Et M. Hippolyte Patard fut poussé dans une pièce dont la porte s'ouvrait sous la voûte.
Le pauvre secrétaire perpétuel s'aperçut alors, à la lueur d'un quinquet qui brûlait sur une table grossière en bois blanc et qui éclairait, contre le mur, toute une batterie de cuisine, qu'on l'avait fait entrer dans l'office.
La porte avait claqué derrière lui.
Et, devant lui, il voyait un ventre énorme recouvert d'un tablier à carreaux, et deux poings appuyés sur deux formidables hanches. L'un de ces poings tenait toujours le manche à balai.
Au-dessus, dans l'ombre, une voix, la voix de rogomme vers laquelle M. Hippolyte Patard n'osait pas lever les yeux disait:
—Vous voulez donc le tuer?
Et ceci était dit avec un accent particulier à l'Aveyron, car Babette était de Rodez comme Martin Latouche.
M. Hippolyte Patard ne répondit pas, mais il tressaillit.
Et la voix reprit:
—Dites, monsieur le Perpétuel, vous voulez donc le tuer?
M. le Perpétuel secoua énergiquement la tête en signe de dénégation.
—Non, finit-il par oser dire... Non, madame, je ne veux pas le tuer, mais je voudrais bien le voir.
—Eh bien, vous allez le voir, monsieur le Perpétuel, parce qu'au fond, vous avez une bonne tête d'honnête homme qui me revient... vous allez le voir, car il est ici... Mais auparavant, il faut que je vous parle... C'est pour ça qu'il faut me pardonner, monsieur le Perpétuel, d'avoir fait entrer un homme comme vous dans mon office...
Et la terrible Babette, ayant enfin déposé son manche à balai, fit signe à M. Hippolyte Patard de la suivre au coin d'une fenêtre où ils trouvèrent chacun une chaise.

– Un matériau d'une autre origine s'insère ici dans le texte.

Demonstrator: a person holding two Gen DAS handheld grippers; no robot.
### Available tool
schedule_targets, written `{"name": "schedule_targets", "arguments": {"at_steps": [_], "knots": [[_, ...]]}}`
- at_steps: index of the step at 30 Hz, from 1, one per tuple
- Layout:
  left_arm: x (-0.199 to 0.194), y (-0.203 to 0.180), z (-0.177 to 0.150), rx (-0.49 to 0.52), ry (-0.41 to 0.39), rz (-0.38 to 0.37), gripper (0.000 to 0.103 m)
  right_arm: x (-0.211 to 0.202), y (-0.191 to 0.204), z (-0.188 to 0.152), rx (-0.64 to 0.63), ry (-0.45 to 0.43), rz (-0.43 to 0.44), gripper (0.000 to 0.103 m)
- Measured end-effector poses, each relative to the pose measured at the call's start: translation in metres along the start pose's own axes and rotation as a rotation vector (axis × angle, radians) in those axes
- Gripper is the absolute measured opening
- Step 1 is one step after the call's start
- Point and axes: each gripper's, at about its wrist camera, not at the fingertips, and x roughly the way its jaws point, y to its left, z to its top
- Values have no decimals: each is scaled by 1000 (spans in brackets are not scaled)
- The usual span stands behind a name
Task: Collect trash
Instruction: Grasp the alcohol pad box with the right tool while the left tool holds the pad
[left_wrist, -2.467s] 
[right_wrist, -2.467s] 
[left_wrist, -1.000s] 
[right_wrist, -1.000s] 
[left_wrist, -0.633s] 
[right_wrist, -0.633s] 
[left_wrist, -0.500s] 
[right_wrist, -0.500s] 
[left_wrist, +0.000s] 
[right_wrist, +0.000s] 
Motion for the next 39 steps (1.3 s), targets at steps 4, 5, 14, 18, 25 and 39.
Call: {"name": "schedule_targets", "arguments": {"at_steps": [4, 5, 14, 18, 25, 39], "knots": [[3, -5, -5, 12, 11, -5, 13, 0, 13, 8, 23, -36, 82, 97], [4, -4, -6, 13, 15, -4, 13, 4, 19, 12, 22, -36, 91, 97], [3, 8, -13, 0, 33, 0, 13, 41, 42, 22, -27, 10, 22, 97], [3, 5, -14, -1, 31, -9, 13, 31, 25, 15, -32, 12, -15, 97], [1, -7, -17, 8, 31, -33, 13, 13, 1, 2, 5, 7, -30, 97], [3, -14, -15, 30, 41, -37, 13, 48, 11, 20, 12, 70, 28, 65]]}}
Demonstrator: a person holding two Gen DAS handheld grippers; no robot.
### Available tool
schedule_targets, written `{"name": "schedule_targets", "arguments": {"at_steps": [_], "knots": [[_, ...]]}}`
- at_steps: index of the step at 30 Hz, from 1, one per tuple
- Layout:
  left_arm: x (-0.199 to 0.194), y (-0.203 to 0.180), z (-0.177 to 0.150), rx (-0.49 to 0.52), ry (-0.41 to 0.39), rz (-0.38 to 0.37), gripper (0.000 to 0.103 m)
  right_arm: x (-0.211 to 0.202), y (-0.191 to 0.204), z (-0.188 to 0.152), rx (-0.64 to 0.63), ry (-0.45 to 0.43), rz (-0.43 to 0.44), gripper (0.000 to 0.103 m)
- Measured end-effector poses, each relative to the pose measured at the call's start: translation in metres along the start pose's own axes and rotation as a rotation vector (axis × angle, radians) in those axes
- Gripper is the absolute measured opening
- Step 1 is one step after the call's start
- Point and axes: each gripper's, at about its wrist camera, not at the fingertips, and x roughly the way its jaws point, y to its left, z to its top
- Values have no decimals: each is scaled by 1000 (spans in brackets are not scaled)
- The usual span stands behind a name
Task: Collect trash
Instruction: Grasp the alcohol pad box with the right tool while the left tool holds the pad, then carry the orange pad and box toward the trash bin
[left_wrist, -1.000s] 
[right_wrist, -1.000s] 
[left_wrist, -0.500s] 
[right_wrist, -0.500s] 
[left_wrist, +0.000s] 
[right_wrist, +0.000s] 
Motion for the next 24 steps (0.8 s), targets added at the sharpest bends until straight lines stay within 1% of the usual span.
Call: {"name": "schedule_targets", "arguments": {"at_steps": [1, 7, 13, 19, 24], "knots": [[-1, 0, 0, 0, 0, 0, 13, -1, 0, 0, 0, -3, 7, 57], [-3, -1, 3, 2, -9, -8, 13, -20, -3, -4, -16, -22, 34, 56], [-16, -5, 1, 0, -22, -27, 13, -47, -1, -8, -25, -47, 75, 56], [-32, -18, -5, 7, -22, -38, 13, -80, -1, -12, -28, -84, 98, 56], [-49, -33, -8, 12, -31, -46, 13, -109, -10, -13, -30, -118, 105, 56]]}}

Mais avant que de s'asseoir la Babette alla cacher son quinquet tout derrière la cheminée, de telle sorte que le coin où elle avait entraîné M. le Perpétuel se trouvait plongé dans une nuit opaque. Puis elle revint, et, tout doucement, ouvrit l'un des volets intérieurs qui fermaient la fenêtre. Alors, un pan de fenêtre apparut avec ses barreaux de fer; et un peu de la lueur tremblotante du réverbère, abandonné sur le trottoir d'en face, ayant glissé à travers ces barreaux, la figure de Babette en fut doucement éclairée. M. le secrétaire perpétuel la regarda et fut rassuré, bien que toutes les précautions prises par la vieille servante n'eussent point manqué de l'intriguer, et même de l'inquiéter. Cette figure, qui devait être, dans certains moments, bien redoutable à voir, exprimait, dans cette sombre minute, une douceur apitoyée qui donnait confiance.
—Monsieur le Perpétuel, dit la Babette en s'asseyant en face de l'académicien, ne vous étonnez pas de mes manières; je vous mets dans le noir pour surveiller le vielleux. Mais il ne s'agit pas de ça pour le moment... pour le moment je ne veux vous dire qu'une chose (et la voix de rogomme se fit entendre jusqu'aux larmes): voulez-vous le tuer?
Ce disant, la Babette avait pris dans ses mains les mains d'Hippolyte Patard qui ne les retira point, car il commençait d'être profondément ému par cet accent désolé qui venait du cœur en passant par l'Aveyron.
—Écoutez, continua la Babette, je vous le demande, monsieur le Perpétuel, je vous le demande bien sincèrement, en votre âme et conscience, comme on dit chez les juges, est-ce que vous croyez que toutes ces morts-là, c'est naturel? Répondez-moi, monsieur le Perpétuel!
A cette question, à laquelle il ne s'attendait pas, M. le Perpétuel sentit un certain trouble. Mais, au bout d'un instant qui parut bien solennel à la Babette, il répondit d'une voix affermie:
—En mon âme et conscience, oui... je crois que ces morts sont naturelles...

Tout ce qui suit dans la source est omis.